To actually run the test, you have to give it a database to connect to. You do so with the option -D. You can either give a complete URI or one of several shortcuts like mysql (these shortcuts are defined in the top of tests/dbtest.py).

All the tests are modules in sqlobject/tests. Each module tests one kind of feature, more or less. If you are testing a module, call the test module tests/test_modulename.py – only modules that start with test_ will be picked up by pytest.

The “framework” for testing is in tests/dbtest. There’s a couple of important functions:

setupClass(soClass) creates the tables for the class. It tries to avoid recreating tables if not necessary.

supports(featureName) checks if the database backend supports the named feature. What backends support what is defined at the top of dbtest.

If you import * you’ll also get pytest’s version of raises, an inserts function that can create instances for you, and a couple miscellaneous functions.

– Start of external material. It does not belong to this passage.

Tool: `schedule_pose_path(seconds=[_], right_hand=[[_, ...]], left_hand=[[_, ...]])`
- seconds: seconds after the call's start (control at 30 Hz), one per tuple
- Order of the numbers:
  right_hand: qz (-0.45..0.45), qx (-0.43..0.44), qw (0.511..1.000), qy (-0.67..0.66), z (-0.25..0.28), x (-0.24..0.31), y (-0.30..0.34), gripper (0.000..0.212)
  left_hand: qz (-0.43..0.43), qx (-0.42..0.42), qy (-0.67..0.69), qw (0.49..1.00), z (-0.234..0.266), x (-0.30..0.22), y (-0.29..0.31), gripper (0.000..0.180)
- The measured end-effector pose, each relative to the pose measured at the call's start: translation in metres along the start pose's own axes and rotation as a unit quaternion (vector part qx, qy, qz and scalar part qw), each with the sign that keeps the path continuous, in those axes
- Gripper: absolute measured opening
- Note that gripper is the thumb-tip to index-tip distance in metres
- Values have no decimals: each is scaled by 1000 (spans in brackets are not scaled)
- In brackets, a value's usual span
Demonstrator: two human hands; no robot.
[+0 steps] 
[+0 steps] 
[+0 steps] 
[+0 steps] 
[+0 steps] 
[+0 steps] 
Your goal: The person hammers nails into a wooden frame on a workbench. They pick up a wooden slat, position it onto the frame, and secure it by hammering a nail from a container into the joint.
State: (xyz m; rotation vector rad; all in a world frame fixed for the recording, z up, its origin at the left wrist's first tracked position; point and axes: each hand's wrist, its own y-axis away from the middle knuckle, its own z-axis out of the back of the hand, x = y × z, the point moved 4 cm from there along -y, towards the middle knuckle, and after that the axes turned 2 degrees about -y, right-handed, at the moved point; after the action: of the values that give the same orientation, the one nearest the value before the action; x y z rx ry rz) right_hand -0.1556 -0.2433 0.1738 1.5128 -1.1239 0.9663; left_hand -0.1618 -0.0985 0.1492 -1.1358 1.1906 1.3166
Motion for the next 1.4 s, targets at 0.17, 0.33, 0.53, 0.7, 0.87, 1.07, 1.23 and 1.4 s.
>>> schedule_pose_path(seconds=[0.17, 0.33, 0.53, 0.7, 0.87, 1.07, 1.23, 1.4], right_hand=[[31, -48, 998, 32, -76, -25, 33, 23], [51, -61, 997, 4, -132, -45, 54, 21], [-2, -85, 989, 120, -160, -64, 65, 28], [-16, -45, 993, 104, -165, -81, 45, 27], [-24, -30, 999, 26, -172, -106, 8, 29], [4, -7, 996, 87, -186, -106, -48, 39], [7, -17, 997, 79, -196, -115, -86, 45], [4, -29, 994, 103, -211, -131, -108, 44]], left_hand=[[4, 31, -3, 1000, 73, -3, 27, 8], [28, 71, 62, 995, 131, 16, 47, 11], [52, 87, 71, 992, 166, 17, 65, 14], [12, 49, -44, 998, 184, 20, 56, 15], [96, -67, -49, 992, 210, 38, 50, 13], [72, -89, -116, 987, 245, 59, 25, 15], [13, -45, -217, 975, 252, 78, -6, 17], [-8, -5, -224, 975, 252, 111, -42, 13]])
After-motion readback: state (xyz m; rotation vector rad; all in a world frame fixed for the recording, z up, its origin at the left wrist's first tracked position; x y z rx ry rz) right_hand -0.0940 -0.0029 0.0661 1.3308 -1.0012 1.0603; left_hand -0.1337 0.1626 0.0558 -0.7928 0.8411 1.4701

If you submit a patch or implement a feature without a test, we’ll be forced to write the test. That’s no fun for us, to just be writing tests. So please, write tests; everything at least needs to be exercised, even if the tests are absolutely complete.

We now use Github Actions to run tests.

https://github.com/sqlobject/sqlobject/actions/workflows/run-tests.yaml/badge.svg?branch=github-actions

Documentation

Please write documentation. Documentation should live in the docs/ directory in reStructuredText format. We use Sphinx to convert docs to HTML.